-- Opening Marker --

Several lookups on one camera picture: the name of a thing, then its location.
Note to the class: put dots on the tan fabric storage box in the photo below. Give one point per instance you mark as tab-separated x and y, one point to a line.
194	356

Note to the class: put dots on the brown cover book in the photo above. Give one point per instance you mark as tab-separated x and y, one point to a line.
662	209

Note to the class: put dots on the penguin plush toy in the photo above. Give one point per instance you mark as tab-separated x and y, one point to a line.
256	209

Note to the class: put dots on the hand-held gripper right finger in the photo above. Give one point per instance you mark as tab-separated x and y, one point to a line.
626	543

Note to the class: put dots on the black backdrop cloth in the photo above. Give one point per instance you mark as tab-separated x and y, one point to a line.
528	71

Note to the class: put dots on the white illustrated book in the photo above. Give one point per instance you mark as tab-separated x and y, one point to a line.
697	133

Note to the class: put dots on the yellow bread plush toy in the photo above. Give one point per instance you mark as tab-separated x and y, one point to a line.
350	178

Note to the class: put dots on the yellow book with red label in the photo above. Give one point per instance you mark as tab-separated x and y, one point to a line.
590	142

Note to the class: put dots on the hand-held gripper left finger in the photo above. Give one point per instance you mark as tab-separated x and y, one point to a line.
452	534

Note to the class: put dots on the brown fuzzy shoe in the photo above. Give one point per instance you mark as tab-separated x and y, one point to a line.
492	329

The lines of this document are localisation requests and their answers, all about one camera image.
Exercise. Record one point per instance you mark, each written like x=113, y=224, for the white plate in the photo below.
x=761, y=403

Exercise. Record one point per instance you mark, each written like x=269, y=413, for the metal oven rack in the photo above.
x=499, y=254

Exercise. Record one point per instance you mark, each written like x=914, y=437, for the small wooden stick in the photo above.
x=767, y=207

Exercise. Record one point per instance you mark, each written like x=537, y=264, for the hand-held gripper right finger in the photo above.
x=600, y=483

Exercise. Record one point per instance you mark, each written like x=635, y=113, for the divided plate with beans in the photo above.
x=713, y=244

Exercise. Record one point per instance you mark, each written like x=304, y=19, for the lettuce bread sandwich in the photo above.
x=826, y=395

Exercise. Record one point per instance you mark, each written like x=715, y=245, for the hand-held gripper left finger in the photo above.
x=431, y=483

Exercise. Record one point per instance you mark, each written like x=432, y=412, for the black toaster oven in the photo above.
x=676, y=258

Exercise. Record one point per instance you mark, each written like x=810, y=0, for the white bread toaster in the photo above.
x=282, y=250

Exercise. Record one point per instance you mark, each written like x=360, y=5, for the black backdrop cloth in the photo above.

-- Closing Marker --

### [WORK REQUIRED]
Write out every line in the data that holds the string "camera".

### [COMPLETED TASK]
Several lookups on one camera picture: the name of a thing, then its location.
The lines of this document are localisation requests and their answers, all about one camera image.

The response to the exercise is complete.